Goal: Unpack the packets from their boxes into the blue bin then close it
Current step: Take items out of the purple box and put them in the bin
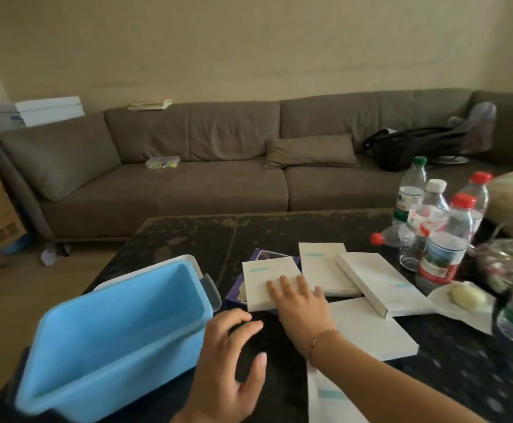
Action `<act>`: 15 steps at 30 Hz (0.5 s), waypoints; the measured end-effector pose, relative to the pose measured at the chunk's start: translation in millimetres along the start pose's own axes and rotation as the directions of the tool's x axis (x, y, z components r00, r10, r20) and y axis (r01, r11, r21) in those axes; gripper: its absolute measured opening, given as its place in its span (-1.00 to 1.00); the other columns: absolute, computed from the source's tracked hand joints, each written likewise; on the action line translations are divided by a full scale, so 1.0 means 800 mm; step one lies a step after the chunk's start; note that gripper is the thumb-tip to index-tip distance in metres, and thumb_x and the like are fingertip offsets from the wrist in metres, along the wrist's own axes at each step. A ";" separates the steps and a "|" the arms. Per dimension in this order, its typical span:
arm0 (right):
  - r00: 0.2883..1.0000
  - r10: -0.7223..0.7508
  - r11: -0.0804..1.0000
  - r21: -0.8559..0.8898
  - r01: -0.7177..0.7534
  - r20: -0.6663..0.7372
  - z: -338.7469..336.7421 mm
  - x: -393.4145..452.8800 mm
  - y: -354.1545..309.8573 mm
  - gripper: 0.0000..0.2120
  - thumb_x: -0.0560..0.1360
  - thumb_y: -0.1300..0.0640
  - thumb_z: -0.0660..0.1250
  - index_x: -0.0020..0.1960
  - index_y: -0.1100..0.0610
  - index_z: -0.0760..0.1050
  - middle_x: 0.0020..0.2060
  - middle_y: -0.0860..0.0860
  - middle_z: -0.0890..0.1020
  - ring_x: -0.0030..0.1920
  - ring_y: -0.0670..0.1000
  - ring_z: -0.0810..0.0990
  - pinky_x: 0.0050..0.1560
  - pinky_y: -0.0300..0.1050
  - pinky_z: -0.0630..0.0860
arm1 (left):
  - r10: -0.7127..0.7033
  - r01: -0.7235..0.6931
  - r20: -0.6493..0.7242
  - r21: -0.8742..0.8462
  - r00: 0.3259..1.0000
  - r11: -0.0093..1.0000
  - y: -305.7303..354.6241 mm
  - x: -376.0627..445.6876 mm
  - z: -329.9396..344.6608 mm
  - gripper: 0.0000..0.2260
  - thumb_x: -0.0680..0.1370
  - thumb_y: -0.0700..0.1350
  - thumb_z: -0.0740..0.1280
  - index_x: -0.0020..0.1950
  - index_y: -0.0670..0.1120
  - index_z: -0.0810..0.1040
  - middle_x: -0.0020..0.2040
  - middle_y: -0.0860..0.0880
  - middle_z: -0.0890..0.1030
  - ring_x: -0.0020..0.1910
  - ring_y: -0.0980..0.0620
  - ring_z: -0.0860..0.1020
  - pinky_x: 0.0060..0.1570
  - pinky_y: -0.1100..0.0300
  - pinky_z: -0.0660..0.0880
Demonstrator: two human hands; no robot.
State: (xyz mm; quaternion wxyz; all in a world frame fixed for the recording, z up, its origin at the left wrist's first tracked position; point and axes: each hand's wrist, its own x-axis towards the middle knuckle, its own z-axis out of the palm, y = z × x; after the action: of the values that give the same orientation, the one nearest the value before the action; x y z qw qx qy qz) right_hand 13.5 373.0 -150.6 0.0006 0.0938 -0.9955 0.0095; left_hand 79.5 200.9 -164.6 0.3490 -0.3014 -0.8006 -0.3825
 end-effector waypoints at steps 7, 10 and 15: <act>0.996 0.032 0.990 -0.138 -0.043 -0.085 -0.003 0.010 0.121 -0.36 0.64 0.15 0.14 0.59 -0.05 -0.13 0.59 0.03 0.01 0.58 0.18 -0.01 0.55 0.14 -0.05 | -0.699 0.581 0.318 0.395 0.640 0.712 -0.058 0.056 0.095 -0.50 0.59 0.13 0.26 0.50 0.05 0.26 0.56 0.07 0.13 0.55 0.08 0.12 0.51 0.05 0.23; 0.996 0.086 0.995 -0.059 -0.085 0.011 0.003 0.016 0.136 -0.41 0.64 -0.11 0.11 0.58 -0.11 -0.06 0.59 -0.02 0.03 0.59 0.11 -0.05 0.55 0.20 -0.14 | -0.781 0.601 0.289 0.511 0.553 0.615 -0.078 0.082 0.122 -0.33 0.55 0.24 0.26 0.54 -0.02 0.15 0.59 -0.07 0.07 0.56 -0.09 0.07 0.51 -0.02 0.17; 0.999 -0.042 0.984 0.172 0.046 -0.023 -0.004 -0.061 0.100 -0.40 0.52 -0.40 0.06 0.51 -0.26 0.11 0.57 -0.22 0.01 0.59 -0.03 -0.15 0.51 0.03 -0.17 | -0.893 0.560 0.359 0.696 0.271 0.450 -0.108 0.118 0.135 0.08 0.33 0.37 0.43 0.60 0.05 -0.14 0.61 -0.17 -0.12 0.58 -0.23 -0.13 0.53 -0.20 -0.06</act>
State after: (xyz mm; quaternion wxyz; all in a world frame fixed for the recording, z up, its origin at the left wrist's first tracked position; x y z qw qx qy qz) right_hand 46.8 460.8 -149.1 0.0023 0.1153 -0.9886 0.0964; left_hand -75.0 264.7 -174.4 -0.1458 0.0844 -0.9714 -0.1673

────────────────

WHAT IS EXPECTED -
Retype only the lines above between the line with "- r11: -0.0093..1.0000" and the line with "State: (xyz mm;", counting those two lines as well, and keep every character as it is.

RESPONSE AREA -
  - r11: -0.0093..1.0000
  - y: -305.7303..354.6241 mm
  - x: -376.0627..445.6876 mm
  - z: -329.9396..344.6608 mm
  - gripper: 0.0000..0.2260
  - thumb_x: -0.0680..0.1370
  - thumb_y: -0.0700..0.1350
  - thumb_z: -0.0740..0.1280
  - index_x: -0.0020..0.1950
  - index_y: -0.0670..0.1120
  - index_z: -0.0810..0.1040
  - middle_x: -0.0020..0.2040
  - middle_y: -0.0860..0.0880
  - middle_z: -0.0890..0.1030
  - ring_x: -0.0020..0.1910
  - ring_y: -0.0980..0.0620
  - ring_z: -0.0860..0.1020
  - pinky_x: 0.0060..0.1570
  - pinky_y: -0.1100..0.0300
  - pinky_z: -0.0660..0.0880
Demonstrator: two human hands; no robot.
State: (xyz mm; quaternion wxyz; all in a world frame fixed for the recording, z up, its origin at the left wrist's first tracked position; point and axes: each hand's wrist, its own x-axis towards the middle knuckle, its own z-axis out of the palm, y = z × x; after the action: of the values that give the same orientation, the one nearest the value before the action; x y z qw qx qy qz) right_hand 13.5 373.0 -150.6 0.0006 0.0938 -0.9955 0.0095; left_hand 79.5 200.9 -164.6 0.3490 -0.3014 -0.8006 -0.3825

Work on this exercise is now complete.